WHAT TO PRODUCE >> Among the entries below, copy every line that carries the word "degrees".

——

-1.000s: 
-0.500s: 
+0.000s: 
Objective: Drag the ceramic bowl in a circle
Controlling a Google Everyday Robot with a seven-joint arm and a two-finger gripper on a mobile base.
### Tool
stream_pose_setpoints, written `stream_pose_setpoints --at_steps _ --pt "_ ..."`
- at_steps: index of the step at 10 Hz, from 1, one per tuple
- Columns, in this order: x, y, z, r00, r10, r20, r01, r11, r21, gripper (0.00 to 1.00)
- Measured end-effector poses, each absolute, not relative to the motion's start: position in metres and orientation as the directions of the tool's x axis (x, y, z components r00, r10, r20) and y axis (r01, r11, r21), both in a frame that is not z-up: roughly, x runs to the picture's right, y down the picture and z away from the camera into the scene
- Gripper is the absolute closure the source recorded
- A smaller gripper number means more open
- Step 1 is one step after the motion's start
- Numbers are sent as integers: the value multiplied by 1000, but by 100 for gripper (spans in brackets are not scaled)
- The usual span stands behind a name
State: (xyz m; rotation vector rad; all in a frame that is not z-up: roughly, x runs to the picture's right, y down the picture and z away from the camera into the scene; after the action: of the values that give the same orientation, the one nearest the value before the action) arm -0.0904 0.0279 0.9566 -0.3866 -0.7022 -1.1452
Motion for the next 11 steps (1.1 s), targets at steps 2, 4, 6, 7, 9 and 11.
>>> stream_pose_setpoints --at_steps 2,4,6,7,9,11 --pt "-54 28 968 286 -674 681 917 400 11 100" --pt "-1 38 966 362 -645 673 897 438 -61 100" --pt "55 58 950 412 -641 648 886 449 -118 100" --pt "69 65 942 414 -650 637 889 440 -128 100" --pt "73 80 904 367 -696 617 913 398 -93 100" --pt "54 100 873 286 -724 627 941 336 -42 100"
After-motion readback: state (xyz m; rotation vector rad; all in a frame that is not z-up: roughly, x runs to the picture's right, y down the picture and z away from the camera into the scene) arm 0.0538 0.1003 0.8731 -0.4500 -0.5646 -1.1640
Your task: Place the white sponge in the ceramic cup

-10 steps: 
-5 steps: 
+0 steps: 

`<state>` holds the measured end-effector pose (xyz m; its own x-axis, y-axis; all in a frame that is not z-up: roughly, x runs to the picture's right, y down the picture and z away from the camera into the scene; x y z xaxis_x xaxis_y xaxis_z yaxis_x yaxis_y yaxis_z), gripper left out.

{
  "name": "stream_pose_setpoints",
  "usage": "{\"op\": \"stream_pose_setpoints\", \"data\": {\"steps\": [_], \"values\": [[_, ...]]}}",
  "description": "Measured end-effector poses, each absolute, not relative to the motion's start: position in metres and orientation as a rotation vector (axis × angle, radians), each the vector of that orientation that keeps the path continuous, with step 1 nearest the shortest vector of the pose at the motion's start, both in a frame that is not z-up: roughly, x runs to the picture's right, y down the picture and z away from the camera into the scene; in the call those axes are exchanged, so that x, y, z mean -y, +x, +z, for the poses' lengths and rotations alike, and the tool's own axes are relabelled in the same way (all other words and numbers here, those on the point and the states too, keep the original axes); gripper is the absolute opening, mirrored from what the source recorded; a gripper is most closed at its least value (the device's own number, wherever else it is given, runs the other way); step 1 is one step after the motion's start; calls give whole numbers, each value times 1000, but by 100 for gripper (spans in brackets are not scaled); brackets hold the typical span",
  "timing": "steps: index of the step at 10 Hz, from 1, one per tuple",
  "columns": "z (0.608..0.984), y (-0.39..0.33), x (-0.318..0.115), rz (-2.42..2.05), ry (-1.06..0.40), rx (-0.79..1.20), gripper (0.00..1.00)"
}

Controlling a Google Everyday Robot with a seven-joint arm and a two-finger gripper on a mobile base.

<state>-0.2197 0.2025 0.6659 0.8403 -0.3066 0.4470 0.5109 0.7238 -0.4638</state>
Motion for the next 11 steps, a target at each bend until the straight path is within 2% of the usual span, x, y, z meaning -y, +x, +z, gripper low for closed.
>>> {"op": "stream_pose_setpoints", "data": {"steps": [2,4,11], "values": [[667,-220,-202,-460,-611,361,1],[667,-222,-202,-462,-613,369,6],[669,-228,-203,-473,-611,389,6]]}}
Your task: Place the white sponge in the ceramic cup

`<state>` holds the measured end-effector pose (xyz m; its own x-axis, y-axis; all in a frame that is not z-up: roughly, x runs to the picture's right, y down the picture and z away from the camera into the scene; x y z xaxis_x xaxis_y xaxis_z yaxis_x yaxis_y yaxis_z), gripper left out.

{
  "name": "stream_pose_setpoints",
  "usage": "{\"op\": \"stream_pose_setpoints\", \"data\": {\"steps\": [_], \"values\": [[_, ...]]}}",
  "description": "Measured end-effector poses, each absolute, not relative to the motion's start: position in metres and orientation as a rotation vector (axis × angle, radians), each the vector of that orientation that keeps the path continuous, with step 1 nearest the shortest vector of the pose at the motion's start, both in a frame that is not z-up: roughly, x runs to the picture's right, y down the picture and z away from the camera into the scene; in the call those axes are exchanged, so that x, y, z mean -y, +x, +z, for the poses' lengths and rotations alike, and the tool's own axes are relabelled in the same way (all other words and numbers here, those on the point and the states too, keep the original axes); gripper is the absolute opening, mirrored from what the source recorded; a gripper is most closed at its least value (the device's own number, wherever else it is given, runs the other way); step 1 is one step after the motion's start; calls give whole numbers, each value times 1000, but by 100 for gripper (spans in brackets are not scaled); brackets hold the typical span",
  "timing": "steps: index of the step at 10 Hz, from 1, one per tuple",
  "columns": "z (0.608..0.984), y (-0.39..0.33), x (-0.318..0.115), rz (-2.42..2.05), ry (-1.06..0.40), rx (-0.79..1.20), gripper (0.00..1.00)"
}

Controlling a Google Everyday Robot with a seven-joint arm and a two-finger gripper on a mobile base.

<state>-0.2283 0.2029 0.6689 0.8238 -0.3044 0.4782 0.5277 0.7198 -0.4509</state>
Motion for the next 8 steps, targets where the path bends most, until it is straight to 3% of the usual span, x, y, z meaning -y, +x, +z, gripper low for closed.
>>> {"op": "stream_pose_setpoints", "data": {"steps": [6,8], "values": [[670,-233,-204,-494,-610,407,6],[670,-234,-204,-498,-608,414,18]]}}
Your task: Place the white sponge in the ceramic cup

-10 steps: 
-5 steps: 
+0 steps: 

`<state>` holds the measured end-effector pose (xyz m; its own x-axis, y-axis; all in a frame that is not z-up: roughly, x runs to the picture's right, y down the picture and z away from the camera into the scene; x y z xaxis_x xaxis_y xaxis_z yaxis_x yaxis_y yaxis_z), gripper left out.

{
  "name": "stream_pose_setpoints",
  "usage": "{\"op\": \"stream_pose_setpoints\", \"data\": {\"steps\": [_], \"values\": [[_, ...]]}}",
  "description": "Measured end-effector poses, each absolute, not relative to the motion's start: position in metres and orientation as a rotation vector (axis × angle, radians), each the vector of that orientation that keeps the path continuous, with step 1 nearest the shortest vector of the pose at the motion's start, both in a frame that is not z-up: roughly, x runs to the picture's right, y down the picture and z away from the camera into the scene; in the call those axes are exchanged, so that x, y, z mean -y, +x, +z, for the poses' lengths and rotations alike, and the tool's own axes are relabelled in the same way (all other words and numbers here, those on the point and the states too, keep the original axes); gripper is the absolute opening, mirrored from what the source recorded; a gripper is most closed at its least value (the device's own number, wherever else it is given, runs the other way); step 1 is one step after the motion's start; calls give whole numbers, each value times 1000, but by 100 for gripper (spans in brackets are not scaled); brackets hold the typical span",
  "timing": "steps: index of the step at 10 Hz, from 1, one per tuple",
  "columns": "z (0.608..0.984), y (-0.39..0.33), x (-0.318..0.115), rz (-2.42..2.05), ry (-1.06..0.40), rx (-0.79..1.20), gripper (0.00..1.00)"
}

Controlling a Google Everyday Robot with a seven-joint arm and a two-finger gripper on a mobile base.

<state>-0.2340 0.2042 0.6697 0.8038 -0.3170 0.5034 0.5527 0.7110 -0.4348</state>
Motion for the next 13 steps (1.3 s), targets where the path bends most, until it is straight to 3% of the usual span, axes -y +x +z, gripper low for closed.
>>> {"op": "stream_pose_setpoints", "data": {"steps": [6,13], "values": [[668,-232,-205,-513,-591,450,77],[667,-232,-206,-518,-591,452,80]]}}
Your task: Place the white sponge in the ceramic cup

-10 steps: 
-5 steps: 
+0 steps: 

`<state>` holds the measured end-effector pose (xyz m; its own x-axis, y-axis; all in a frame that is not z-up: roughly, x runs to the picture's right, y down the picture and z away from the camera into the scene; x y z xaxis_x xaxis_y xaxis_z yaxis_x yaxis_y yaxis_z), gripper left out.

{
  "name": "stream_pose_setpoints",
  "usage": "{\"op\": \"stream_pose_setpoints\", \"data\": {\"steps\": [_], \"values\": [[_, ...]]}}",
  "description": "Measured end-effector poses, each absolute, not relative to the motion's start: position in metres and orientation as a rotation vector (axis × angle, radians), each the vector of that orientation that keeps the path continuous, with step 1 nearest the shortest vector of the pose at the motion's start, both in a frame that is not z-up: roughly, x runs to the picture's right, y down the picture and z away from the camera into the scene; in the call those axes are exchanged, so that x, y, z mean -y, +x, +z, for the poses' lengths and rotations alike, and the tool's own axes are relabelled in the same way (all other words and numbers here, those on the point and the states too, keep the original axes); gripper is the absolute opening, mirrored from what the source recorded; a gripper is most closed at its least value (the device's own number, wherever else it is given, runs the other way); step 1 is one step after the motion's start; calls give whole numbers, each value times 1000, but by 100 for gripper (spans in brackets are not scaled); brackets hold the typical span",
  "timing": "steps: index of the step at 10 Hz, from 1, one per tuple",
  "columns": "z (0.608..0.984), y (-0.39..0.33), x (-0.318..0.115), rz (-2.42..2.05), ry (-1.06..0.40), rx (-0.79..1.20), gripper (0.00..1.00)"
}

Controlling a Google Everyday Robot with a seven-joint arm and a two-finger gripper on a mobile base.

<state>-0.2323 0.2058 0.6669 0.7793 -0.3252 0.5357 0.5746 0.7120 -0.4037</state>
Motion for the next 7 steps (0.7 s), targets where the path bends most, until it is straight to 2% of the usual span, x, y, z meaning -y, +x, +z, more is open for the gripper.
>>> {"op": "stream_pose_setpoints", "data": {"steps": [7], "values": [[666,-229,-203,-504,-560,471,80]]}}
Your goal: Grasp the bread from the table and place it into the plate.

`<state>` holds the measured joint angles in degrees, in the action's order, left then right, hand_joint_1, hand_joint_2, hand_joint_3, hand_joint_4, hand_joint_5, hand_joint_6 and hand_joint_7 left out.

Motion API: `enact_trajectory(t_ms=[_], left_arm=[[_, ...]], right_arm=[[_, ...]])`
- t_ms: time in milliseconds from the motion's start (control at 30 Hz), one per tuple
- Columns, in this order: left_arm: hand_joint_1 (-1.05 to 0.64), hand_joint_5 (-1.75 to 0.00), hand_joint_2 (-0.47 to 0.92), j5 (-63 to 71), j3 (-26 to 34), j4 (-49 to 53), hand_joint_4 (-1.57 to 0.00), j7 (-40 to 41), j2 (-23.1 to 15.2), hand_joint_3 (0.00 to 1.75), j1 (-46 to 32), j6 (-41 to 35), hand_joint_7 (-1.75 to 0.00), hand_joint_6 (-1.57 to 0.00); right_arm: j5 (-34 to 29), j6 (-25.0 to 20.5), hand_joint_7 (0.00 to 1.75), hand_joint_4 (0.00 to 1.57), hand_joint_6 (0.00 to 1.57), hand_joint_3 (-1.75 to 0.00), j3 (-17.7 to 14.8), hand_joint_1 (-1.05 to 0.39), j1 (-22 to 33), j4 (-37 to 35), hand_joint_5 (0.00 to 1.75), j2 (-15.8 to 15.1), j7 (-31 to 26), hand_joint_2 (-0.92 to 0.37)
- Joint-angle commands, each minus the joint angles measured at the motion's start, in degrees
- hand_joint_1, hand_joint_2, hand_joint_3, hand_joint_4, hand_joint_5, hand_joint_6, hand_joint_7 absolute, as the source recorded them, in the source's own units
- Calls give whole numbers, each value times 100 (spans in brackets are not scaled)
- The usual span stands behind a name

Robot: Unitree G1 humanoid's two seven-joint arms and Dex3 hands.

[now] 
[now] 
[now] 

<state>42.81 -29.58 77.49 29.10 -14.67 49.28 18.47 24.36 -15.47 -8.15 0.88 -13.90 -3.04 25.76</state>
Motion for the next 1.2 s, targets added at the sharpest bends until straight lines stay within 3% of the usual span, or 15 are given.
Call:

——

ANSWER BOX >>
`<state>` holds the measured joint angles in degrees, in the action's order, left then right, hand_joint_1, hand_joint_2, hand_joint_3, hand_joint_4, hand_joint_5, hand_joint_6 and hand_joint_7 left out.
- Joint-angle commands, each minus the joint angles measured at the motion's start, in degrees

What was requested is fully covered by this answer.